Tuesday, April 30, 2013

Make a Sampler Quilt Top Easy and Interesting

six-panel fan appliqued on blue background square
Grandmother's Fan Applique Block
If you like to quilt, you've probably tried several different methods and may have made different styles of quilts. Most piecework involves piecing the same block in different colors of fabrics, but sometimes that gets boring.
Have you tried to make a sampler quilt with the same fabrics and different patterns for the blocks? You can make each block different and keep your interest level high. You can even choose to applique some blocks and piece others. So long as all of the blocks are the same size, your quilt will fit together. Repeating some or most of the fabrics will make it look like it's made to go together.

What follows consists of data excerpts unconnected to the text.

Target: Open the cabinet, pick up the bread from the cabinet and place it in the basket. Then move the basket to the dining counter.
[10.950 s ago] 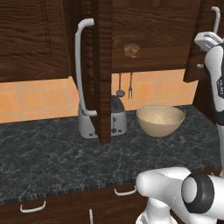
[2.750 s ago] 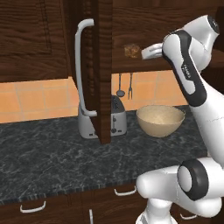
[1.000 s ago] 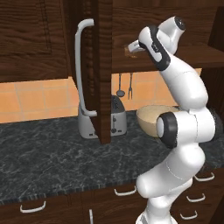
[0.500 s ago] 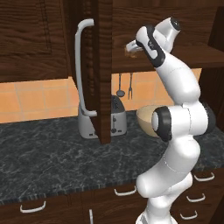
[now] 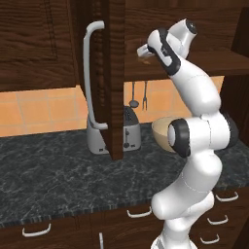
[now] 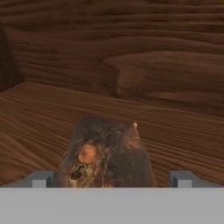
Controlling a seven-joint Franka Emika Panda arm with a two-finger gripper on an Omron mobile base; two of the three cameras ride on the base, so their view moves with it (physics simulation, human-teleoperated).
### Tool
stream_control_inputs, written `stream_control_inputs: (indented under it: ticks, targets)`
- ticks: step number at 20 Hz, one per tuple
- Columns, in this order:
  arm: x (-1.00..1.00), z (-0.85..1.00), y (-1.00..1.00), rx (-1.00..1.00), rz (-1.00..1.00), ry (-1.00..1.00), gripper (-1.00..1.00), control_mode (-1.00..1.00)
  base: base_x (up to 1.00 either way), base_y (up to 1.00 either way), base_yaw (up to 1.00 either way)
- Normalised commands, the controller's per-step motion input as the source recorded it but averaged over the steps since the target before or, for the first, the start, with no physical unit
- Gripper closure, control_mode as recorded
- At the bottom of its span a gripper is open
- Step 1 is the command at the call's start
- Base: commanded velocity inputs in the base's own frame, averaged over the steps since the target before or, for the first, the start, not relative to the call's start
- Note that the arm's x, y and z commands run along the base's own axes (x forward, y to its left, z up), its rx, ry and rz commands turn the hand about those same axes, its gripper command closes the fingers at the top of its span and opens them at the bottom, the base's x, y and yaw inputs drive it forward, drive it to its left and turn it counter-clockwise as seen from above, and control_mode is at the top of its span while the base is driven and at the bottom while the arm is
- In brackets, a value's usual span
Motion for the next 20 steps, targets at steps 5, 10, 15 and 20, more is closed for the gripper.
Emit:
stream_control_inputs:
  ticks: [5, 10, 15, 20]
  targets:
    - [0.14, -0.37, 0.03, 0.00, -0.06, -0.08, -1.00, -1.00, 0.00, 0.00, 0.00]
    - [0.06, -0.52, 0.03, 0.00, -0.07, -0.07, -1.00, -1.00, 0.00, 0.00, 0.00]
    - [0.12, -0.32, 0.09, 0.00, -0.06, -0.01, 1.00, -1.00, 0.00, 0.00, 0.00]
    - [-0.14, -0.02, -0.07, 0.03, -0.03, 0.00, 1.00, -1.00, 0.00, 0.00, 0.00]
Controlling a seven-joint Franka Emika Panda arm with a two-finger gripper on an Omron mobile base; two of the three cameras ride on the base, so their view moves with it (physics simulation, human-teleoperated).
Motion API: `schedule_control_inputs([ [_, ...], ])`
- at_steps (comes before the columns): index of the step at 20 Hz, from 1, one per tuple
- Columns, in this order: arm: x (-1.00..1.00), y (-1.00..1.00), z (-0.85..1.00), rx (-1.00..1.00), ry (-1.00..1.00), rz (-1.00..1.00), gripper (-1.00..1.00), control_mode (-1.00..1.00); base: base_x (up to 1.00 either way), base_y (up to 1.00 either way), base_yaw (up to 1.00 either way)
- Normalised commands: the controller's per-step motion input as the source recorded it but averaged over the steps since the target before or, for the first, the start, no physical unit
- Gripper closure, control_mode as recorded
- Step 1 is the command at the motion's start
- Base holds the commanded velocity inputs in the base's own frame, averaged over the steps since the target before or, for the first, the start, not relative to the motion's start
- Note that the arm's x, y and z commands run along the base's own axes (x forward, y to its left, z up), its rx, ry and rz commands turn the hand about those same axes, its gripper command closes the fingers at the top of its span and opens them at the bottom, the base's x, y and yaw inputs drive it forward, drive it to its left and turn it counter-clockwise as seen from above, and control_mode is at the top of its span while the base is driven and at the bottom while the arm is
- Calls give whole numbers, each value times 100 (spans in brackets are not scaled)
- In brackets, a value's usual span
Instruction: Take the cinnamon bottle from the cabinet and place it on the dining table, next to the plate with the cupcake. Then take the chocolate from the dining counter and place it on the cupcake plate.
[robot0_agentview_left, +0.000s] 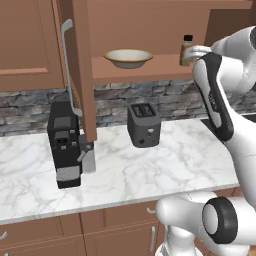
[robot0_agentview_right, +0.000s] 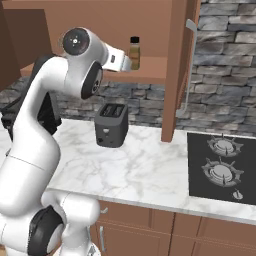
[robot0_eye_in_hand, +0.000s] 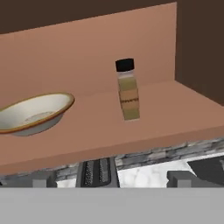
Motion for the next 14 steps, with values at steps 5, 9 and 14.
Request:
schedule_control_inputs([
  [5,21,-21,0,0,12,15,-100,-100,0,0,0],
  [9,24,-18,0,0,8,12,-100,-100,0,0,0],
  [14,25,-8,-16,-5,0,10,-100,-100,0,0,0],
])
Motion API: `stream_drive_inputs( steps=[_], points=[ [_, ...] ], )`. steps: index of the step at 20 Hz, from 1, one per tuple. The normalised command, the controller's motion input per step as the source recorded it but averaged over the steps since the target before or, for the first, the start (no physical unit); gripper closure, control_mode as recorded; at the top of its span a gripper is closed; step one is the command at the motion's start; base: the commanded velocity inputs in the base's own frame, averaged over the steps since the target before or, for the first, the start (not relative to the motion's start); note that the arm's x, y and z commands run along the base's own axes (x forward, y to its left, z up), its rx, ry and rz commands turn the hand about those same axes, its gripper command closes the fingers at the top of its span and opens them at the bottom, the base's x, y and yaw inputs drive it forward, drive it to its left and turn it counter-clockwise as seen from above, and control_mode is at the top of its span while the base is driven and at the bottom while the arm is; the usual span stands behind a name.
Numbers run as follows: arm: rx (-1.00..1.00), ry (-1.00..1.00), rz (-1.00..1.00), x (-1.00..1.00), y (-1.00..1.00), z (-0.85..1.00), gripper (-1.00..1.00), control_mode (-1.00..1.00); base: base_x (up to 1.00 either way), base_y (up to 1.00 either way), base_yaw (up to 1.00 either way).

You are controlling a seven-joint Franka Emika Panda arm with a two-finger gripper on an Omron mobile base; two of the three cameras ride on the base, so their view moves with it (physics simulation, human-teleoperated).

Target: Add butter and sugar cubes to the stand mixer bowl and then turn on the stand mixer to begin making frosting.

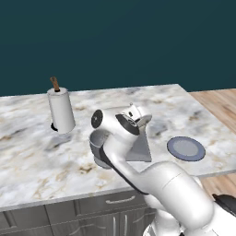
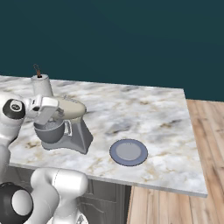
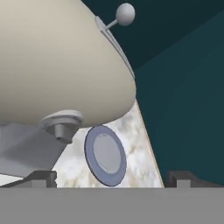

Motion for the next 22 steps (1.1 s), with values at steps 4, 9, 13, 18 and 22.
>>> stream_drive_inputs(
  steps=[4, 9, 13, 18, 22],
  points=[
    [-0.02, 0.09, 0.00, 0.27, 0.00, 0.00, -1.00, -1.00, 0.00, 0.00, 0.00],
    [-0.05, 0.08, 0.00, 0.14, 0.00, -0.05, -1.00, -1.00, 0.00, 0.00, 0.00],
    [-0.07, 0.08, 0.00, 0.09, 0.00, -0.13, -1.00, -1.00, 0.00, 0.00, 0.00],
    [-0.05, 0.05, 0.00, 0.15, 0.00, -0.10, -1.00, -1.00, 0.00, 0.00, 0.00],
    [0.00, 0.03, 0.00, 0.30, 0.00, -0.05, -1.00, -1.00, 0.00, 0.00, 0.00]
  ],
)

Block by Block by Beth Donaldson is a 1995 publication with 12-inch square blocks that could be used together to make a single quilt. That's the key to making a sampler quilt easily. This book doesn't have all the blocks I used, but it has enough to keep you busy and give you ideas for more. I also used Best Loved Quilt Patterns from Oxmoor House (1987) for more designs. Choose 10 1/2 inch, 12 1/2 inch, 14 1/2 inch or 16 1/2 inch squares so your blocks will line up without having to add individual sashing or additional pieces. We add the half inch for 1/4 inch seam allowance all around to have a full size square with an even number of inches when the quilt is completed.
Here's how to get started on this quilting project:
Choose your patterns. Patterns used in this quilt are 14-inch squares and include a six-section fan block, a log cabin block, a nine-patch with applique leaves, a butterfly applique, card trick pieced block, grandmother's fan applique on backing, rail fence, churn dash and a couple of others.

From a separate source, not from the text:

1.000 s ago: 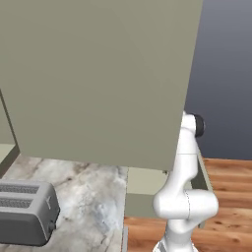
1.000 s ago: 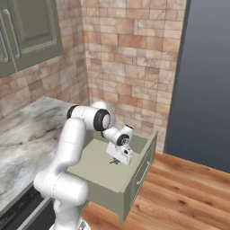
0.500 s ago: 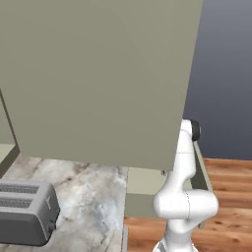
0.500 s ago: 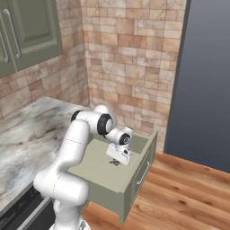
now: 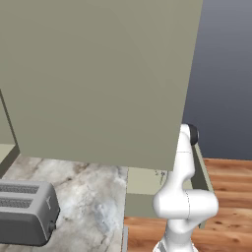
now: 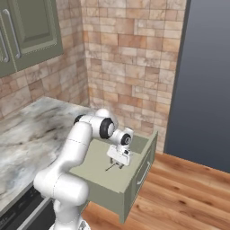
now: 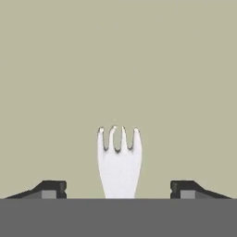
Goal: Organize the utensils by type. Pick up the wooden spoons from the counter and place them in the open cabinet. Then pick up the metallic utensils from the counter and place them in the open drawer.
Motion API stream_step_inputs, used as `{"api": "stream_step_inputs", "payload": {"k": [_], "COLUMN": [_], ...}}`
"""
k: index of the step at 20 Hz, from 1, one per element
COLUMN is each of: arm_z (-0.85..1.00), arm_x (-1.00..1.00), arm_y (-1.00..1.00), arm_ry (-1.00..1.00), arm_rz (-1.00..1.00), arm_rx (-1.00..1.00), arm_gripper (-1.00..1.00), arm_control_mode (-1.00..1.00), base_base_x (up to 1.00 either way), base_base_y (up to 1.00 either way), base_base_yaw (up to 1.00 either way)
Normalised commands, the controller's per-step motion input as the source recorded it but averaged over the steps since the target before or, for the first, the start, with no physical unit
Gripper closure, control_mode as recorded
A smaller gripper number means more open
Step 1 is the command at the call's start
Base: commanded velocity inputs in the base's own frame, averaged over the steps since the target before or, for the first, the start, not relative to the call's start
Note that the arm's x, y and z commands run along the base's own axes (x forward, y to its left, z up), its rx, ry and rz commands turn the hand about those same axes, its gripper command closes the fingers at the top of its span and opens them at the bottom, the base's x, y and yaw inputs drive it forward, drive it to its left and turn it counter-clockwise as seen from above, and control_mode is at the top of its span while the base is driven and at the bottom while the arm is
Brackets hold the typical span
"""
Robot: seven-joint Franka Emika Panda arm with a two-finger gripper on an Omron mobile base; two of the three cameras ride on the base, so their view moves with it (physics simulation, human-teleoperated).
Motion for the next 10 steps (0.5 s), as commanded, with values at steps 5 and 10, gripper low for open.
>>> {"api": "stream_step_inputs", "payload": {"k": [5,10], "arm_z": [-0.03,0.4], "arm_x": [0.0,0.0], "arm_y": [0.0,0.0], "arm_ry": [0.02,0.0], "arm_rz": [0.0,0.0], "arm_rx": [0.0,0.0], "arm_gripper": [-1.0,-1.0], "arm_control_mode": [-1.0,-1.0], "base_base_x": [0.0,0.0], "base_base_y": [0.0,0.0], "base_base_yaw": [0.0,0.0]}}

Blue and pink log cabin block with light and dark fabrics
Log Cabin Block
Choose the fabrics. You don't need many different ones. I chose blue and pink with beige for my sampler. You may want to select fabric for sashing strips between the blocks, too. Wash and press the fabric.

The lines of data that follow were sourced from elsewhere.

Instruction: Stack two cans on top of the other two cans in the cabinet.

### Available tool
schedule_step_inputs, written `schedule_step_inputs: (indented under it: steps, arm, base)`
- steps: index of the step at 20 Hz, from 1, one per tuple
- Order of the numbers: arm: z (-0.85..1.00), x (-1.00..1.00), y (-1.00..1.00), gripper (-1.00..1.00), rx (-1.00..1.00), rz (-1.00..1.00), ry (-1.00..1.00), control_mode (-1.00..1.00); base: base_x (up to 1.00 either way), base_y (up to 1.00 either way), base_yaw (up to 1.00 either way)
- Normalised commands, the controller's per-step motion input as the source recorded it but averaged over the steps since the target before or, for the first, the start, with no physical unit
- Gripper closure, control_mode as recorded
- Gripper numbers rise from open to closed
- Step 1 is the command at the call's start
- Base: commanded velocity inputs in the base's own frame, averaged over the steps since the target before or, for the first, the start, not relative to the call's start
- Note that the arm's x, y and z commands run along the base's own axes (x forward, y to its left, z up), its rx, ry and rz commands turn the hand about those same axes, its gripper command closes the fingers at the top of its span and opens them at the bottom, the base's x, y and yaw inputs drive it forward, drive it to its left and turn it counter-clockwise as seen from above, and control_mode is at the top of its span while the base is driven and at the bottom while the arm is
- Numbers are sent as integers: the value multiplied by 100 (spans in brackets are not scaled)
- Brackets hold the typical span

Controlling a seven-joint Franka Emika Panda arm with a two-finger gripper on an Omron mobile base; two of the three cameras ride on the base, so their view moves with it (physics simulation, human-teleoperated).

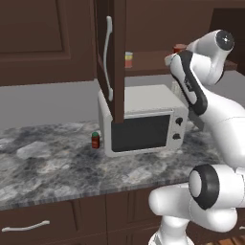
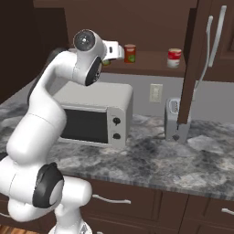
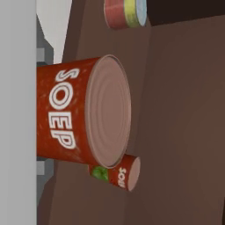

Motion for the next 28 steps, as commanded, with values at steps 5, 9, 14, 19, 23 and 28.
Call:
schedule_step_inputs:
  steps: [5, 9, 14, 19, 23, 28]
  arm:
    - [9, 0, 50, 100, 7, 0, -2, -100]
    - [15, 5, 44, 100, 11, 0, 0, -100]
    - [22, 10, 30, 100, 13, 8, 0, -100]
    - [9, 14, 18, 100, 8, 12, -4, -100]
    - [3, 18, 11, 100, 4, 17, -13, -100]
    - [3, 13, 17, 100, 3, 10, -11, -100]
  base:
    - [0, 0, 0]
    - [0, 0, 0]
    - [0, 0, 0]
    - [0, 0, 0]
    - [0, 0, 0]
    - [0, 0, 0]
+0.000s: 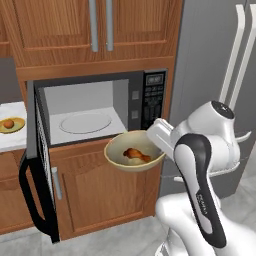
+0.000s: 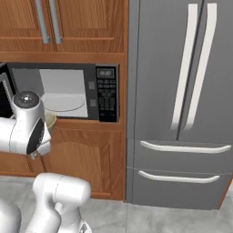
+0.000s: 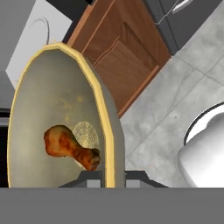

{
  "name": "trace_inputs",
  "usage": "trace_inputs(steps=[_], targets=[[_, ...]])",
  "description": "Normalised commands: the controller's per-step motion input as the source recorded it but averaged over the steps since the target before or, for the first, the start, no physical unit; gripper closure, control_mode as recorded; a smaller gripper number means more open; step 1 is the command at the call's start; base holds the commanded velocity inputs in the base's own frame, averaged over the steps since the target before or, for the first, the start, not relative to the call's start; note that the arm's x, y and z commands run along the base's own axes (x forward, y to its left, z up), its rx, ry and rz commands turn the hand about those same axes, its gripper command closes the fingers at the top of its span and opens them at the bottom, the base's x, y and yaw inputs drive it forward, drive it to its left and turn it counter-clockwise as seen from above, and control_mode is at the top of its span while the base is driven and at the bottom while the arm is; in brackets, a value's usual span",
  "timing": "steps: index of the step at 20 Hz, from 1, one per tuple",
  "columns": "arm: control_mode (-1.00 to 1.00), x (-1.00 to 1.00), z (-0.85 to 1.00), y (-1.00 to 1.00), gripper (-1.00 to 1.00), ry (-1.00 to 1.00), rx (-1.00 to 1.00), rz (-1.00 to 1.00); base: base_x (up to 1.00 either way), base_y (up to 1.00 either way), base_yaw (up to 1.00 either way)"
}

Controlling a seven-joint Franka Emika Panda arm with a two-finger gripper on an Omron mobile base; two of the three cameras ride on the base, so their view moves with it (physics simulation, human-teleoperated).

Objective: Remove the tangerine from the bowl and place it on the small plate. Then place the bowl with only the chicken drumstick in the microwave, close the door, and press the start button to microwave the chicken drumstick.

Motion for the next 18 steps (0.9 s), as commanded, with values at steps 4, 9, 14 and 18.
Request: trace_inputs(steps=[4,9,14,18], targets=[[-1.00,0.98,0.00,0.42,1.00,-0.05,0.10,-0.05,0.00,0.00,0.00],[-1.00,0.58,-0.02,0.28,1.00,-0.12,0.08,-0.10,0.00,0.00,0.00],[-1.00,0.56,-0.20,0.18,1.00,-0.14,0.07,-0.12,0.00,0.00,0.00],[-1.00,0.87,-0.03,0.21,1.00,-0.05,0.07,-0.07,0.00,0.00,0.00]])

Cut any full-size squares you need for backing the applique designs. Remember to add the 1/2 inch for seam allowance. Sometimes I cut these an inch larger than I need and trim after the applique is done. For a 14-inch block, I make the backing square 15 1/2 inches, then trim to 14 1/2 after the applique is completed. That allows for any shrinkage from complex applique stitching. 
Butterfly applique with needle-turned edge on blue print fabric
Applique Butterfly Block
Use a rotary cutter for cutting squares, rectangles and triangles for quilt blocks, but use sharp scissors for applique pieces. If you're hand appliqueing the design, add 1/4 inch to all outer edges to fold under. Where the fabrics overlap, don't add to the applique piece that will be on the bottom since it doesn't have to be folded under. The wings of the butterfly where the body is appliqued over them is an example of overlap that doesn't need the 1/4 inch addition.
If you're machine appliqueing the design, don't add to the template. You can use a fiber bonding fabric like HeatnBond or Wunder-Under on the applique pieces, but they won't have the softness of a cotton quilt.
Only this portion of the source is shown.